Pre-4.6 family (Haiku 4.5, Claude 3.7, Sonnet/Opus 4.5-era) — sent as
`thinking: {type: "enabled", budget_tokens}` scaled to `max_tokens`
(floor 1024):
| `none` | *(no `thinking` key — these models don't think unless asked)* |
| `low` | 25% of max_tokens |
| `medium` | 50% |
| `high` | 75% |
| `xhigh` | 90% |
| `max` | max_tokens − 1 |
### Gemini (`generationConfig.thinkingConfig.thinkingLevel` — a 4-rung enum)
| `none` | `minimal` (0 thinking tokens) | **`low`** (this model cannot disable thinking — verified: rejects both `minimal` and `thinkingBudget: 0`) |
| `low` | `low` | `low` |
| `medium` | `medium` | `medium` |
| `high` | `high` | `high` |
| `xhigh` | **`high`** (enum ceiling) | **`high`** |
| `max` | **`high`** | **`high`** |
Finer-than-enum control exists via the legacy `thinkingBudget` int, which
still works on Gemini 3.x but is undocumented for this generation — available
via `x-gemini.thinkingConfig` only.
### xAI (Responses API, native nested `reasoning: {effort}`)
| `none` | `none` | **`low`** (4.5 can't disable reasoning) | *(omitted — see below)* |
| `low` | `low` | `low` | *(omitted)* |
| `medium` | `medium` | `medium` | *(omitted)* |
| `high` | `high` | `high` | *(omitted)* |
| `xhigh` | `xhigh` | `xhigh` | *(omitted)* |
| `max` | **`xhigh`** (xAI rejects max) | **`xhigh`** | *(omitted)* |
grok-4.20 models are **name-locked**: reasoning on/off is encoded in the model
name and the API 400s on *any* reasoning parameter, so llmshim omits it
entirely for that family — pick the `-reasoning` or `-non-reasoning` name
instead. (Also note: the flat `reasoning_effort` string that OpenAI-compatible
APIs use is silently *ignored* by xAI — only the nested object works, which is
what llmshim now sends.)
## Mode mapping (`reasoning_mode: "pro"`)

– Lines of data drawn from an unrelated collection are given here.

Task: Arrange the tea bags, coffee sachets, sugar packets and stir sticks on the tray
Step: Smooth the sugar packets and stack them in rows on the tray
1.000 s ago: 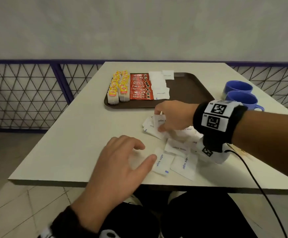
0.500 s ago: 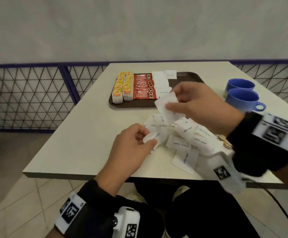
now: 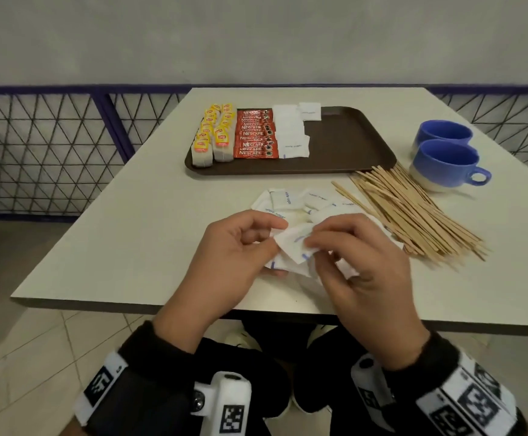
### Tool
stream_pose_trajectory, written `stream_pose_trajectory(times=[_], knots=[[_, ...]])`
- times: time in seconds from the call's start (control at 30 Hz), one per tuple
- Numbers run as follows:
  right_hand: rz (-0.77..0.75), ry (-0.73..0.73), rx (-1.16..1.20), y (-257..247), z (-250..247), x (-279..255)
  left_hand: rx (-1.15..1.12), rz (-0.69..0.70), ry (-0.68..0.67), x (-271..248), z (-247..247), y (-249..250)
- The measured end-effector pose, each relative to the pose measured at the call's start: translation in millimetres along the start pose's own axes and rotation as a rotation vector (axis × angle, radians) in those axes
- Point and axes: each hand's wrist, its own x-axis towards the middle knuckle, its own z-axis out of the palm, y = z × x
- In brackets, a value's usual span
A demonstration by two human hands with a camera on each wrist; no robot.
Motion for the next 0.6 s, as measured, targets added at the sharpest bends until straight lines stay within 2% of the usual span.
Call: stream_pose_trajectory(times=[0.07, 0.2, 0.43, 0.5, 0.6], knots=[[-0.045, -0.045, -0.045, 2.8, 5.6, -3.4, -0.023, -0.012, -0.005, 1.3, -3.5, -1.1], [-0.044, -0.095, -0.047, 3.9, 8.5, -6.1, -0.129, -0.077, -0.006, 3.2, -8.3, -2.6], [-0.061, -0.195, -0.053, 1.1, 7.2, -3.5, -0.105, 0.022, -0.065, -0.4, -4.4, -3.0], [-0.022, -0.160, -0.052, 1.0, 3.2, -1.8, -0.112, 0.032, -0.055, -0.6, -5.7, -2.6], [0.132, -0.159, -0.028, 3.6, 1.4, 1.2, -0.070, 0.071, -0.027, -3.1, -4.6, -1.7]])
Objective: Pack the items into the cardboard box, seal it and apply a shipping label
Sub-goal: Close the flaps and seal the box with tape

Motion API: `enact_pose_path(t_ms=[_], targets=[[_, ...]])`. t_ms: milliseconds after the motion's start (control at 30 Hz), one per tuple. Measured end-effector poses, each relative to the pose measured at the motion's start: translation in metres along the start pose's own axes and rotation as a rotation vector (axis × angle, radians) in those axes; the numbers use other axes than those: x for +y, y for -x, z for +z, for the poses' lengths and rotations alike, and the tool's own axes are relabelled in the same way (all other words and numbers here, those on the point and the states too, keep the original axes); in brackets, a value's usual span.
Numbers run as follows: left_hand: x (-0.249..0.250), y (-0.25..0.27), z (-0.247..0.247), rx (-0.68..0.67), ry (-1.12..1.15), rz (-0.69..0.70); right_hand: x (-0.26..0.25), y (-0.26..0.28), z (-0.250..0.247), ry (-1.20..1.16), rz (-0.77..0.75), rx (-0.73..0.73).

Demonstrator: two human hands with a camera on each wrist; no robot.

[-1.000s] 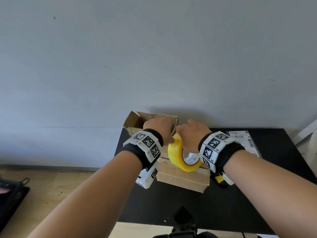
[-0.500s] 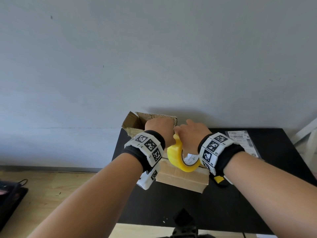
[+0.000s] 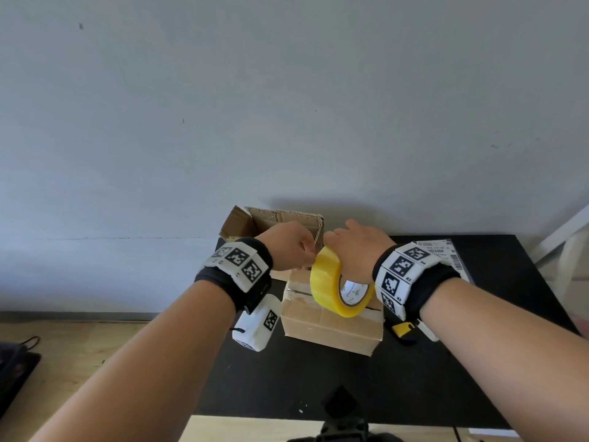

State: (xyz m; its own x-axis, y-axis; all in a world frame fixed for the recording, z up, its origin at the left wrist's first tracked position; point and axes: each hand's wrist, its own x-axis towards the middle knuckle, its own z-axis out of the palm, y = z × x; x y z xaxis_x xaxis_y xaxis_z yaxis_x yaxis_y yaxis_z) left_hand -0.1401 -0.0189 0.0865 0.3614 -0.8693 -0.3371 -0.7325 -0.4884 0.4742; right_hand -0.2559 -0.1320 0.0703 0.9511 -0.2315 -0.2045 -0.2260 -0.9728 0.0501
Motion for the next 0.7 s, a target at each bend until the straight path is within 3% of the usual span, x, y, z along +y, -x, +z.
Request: enact_pose_path(t_ms=[100,367,567,700], targets=[[-0.006,0.002,-0.001,-0.060,0.133,0.011,0.001,0.000,-0.001,-0.002,-0.001,-0.015],[-0.015,-0.001,0.001,-0.030,0.113,0.075,-0.003,-0.002,-0.001,0.012,-0.012,-0.008],[-0.008,0.000,0.000,0.039,-0.073,0.047,-0.006,-0.003,-0.002,0.028,-0.006,-0.006],[0.010,0.002,0.004,0.129,-0.500,0.028,-0.008,-0.001,-0.006,0.023,0.019,-0.017]])
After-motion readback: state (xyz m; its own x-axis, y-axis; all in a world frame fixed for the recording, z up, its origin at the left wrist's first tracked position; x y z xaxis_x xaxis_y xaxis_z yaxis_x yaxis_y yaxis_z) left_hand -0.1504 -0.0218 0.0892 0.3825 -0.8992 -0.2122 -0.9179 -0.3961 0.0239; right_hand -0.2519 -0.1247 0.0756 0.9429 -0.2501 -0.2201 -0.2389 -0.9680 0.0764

| OpenAI gpt-5.6 family, gpt-5.5-pro, gpt-5.4-pro | **Native**: sends `reasoning.mode: "pro"` (verified live; all other OpenAI models 400 on the field) |
| OpenAI other models | Emulated: one-tier effort bump (`low→medium→high→xhigh`) |
| Anthropic (all) | Emulated: one-tier effort bump (`low→medium→high→xhigh→max`) |
| Gemini (all) | Emulated: one-tier bump within the 4-rung enum (ceiling `high`) |
| xAI effort-controlled models | Emulated: one-tier bump (ceiling `xhigh`) |
| xAI grok-4.20 family | No effect (name-locked, see above) |
Rules that hold everywhere:
- `mode: "standard"` is the default and is **never sent on the wire**.
- An explicit `effort: "none"` always wins over `pro` — off means off.
- `pro` **without** an effort: OpenAI native-mode models get `{mode: "pro"}`
with the model choosing its own effort; every other model behaves as
`medium` bumped one tier (i.e. `high`).
## Precedence
1. Native passthrough (`x-<provider>.*`, top-level `thinking`/`output_config`
for Anthropic) — always wins, never rewritten.
2. Unified `reasoning_effort` + `reasoning_mode` — translated + clamped per
the tables above.
3. Neither set — the provider/model default applies (note Anthropic adaptive
models and gemini-3.1-pro think by default; most others don't).
## Provenance
Every non-obvious cell above was verified against the live provider APIs
(HTTP 400-vs-200 boundary probes) as of 2026-07. Where a provider adds tiers
or models later, extend the clamp tables in the provider transforms
(`src/providers/*.rs`) and update this document — the unit tests in
`tests/unit_{openai,anthropic,gemini,xai}.rs` pin each mapping.